The server takes as input the target sequence (to be modeled) and the Protein Data Bank (PDB) code of the template structure or a user uploaded coordinate file that serves as template in a subsequent modeling exercise. The server currently provides five competitive alternative alignment approaches of which at least two need to be selected: ClustalW (Thompson et al., 1994), ClustalW with modified gap penalty function, Align2D (Sali and Blundell, 1993), MUSCLE (Edgar, 2004) and T-Coffee (Notredame et al., 2000). In addition any number of other alignments can be added from other sources, e.g. manually edited ones.
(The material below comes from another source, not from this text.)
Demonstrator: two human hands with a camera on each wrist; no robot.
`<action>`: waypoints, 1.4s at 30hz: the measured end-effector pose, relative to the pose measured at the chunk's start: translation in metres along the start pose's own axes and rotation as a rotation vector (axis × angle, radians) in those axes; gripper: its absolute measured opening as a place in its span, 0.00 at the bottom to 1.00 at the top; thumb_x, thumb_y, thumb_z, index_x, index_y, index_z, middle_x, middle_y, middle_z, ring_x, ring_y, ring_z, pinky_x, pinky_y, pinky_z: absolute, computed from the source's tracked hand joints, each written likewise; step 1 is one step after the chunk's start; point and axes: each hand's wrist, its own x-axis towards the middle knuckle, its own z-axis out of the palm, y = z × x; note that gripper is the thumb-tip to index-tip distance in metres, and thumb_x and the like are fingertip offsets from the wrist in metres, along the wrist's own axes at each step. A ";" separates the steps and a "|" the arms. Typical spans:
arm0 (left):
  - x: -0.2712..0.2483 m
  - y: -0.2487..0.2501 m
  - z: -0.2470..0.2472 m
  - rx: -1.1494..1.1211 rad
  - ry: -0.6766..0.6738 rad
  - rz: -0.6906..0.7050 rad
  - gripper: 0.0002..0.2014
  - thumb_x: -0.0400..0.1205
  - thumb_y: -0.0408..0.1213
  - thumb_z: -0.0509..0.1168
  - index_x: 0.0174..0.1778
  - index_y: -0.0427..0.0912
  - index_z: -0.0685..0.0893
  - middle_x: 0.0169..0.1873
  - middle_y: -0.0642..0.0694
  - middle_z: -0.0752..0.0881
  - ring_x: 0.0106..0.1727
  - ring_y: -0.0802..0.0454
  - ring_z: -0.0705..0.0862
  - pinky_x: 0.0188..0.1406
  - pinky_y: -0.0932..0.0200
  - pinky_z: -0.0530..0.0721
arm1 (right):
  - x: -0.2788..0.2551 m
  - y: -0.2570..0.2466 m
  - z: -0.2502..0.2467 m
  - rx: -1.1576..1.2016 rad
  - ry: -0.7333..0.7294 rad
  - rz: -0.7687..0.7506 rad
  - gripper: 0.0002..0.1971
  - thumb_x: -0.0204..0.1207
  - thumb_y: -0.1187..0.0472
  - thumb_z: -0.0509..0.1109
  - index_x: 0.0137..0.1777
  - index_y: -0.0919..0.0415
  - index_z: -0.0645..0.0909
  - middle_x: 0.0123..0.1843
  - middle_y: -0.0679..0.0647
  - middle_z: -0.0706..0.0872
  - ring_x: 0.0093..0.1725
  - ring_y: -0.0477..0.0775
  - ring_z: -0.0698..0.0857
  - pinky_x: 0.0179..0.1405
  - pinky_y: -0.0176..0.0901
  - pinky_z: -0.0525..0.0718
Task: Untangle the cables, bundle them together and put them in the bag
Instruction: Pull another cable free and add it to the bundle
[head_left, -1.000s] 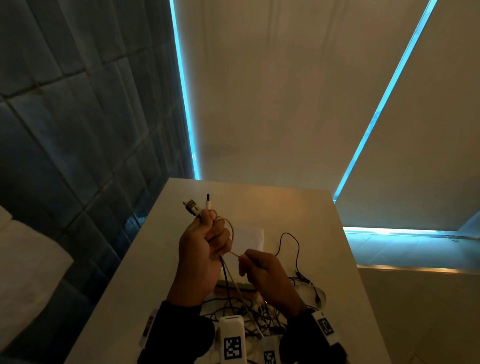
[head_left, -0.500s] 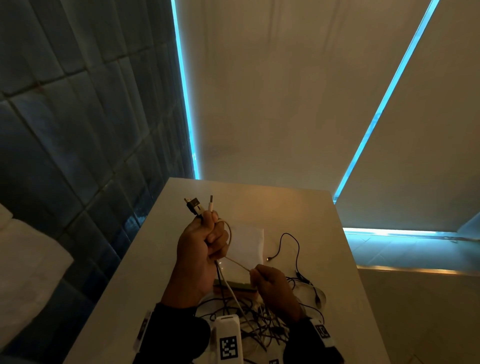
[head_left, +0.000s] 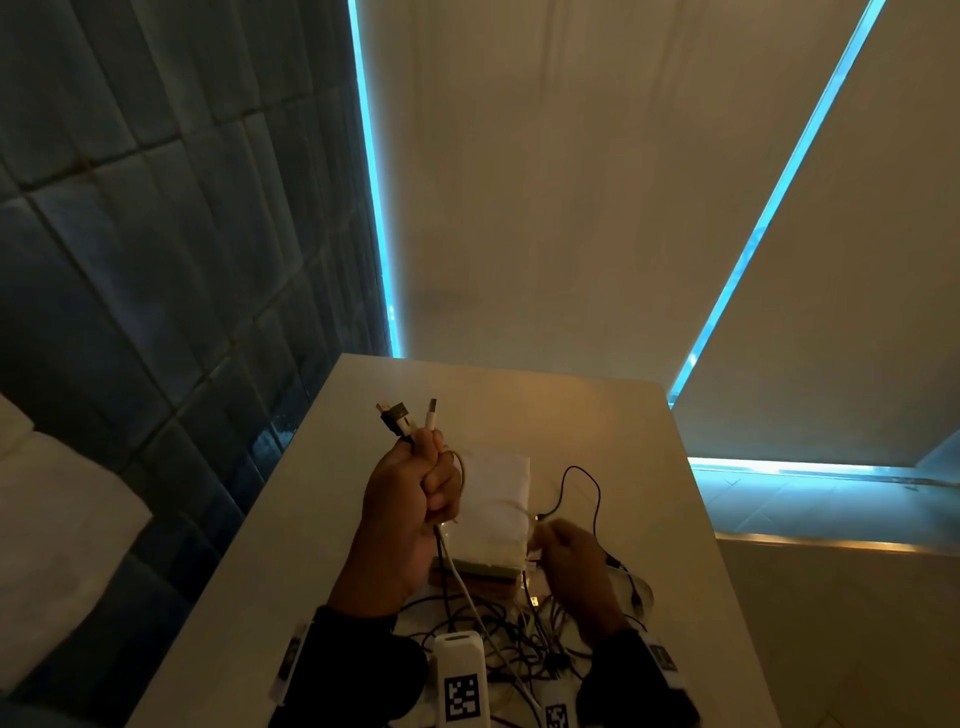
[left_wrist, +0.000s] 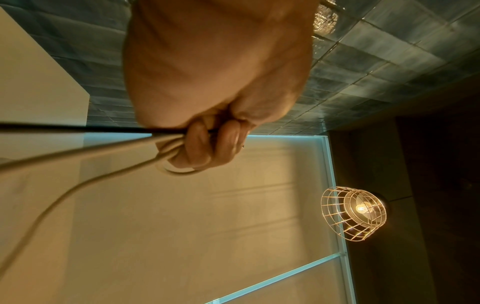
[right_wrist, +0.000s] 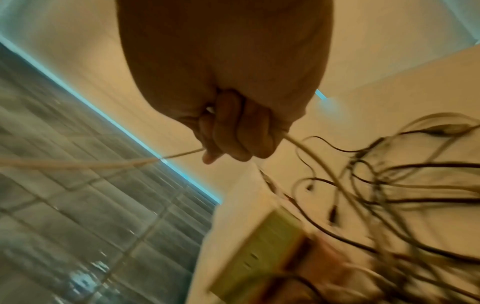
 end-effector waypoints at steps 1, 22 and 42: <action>0.000 -0.001 0.001 0.011 0.011 -0.007 0.14 0.88 0.40 0.50 0.36 0.43 0.69 0.19 0.53 0.66 0.17 0.60 0.61 0.17 0.65 0.55 | -0.001 -0.017 -0.007 0.060 0.031 -0.049 0.15 0.82 0.64 0.62 0.34 0.63 0.81 0.26 0.51 0.77 0.26 0.47 0.74 0.27 0.41 0.71; -0.001 -0.003 0.006 -0.224 -0.017 0.027 0.14 0.88 0.39 0.49 0.38 0.42 0.71 0.27 0.47 0.78 0.22 0.55 0.70 0.21 0.63 0.71 | -0.032 -0.090 -0.015 0.145 -0.467 -0.218 0.15 0.83 0.62 0.62 0.34 0.60 0.78 0.19 0.41 0.73 0.21 0.39 0.69 0.24 0.31 0.68; -0.001 0.001 0.005 -0.125 -0.074 0.033 0.11 0.83 0.41 0.54 0.36 0.41 0.71 0.17 0.54 0.64 0.16 0.61 0.58 0.17 0.64 0.54 | -0.008 -0.016 0.008 0.019 -0.358 -0.161 0.15 0.82 0.62 0.63 0.32 0.59 0.77 0.26 0.48 0.75 0.26 0.39 0.73 0.30 0.31 0.72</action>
Next, a newly developed module, BlastProfiler is run to build sequence profiles for both the target and template sequences. BlastProfiler initiates a PSI-BLAST search on a locally installed and frequently updated NR (Boeckmann et al., 2003) database. The program then parses all iterations of PSI-BLAST outputs and locates and stores those pairwise alignments between the query and database sequences that meet the filtering criteria. The values specified for filtering are as follows: (i) Lower and upper cutoffs for percent sequence identities between the hit and the query, as reported in the pairwise Blast alignment; 30 and 90%, respectively. (ii) Lower bound for alignment length is 30 residues. (iii) Maximal E-value for each hit is 1E – 4. (iv) Minimal required coverage of the query in the alignment, in percentage; default: 30%. Typically the PSI-BLAST output contains more than one alignment for the same hit sequence, especially when multiple iterations are performed. Such alternative alignments may include either the same or different regions of the hit sequence. Alignments to different regions of the target are kept as separate entries. Two alignments that involve the same hit sequence are considered redundant if the overlap is >50%. Because alignments produced in later iterations contain more specific information about the sequence profile, these alignments are preferred over earlier ones in case of overlapping cases.
The second major step in the selection of a set of representative hit sequences is removing sequence redundancy by the CD-HIT clustering program (Li et al., 2002) at 40% identity level. At the end of this step, alternative profile-to-profile-based sequence alignments are available, which are used as input to the MMM module (Rai and Fiser, 2006). MMM samples all alternatives and splices together an optimal, consensus alignment, which is then used as input to MODELLER (Sali and Blundell, 1993) to generate an all-atom comparative model for the target sequence.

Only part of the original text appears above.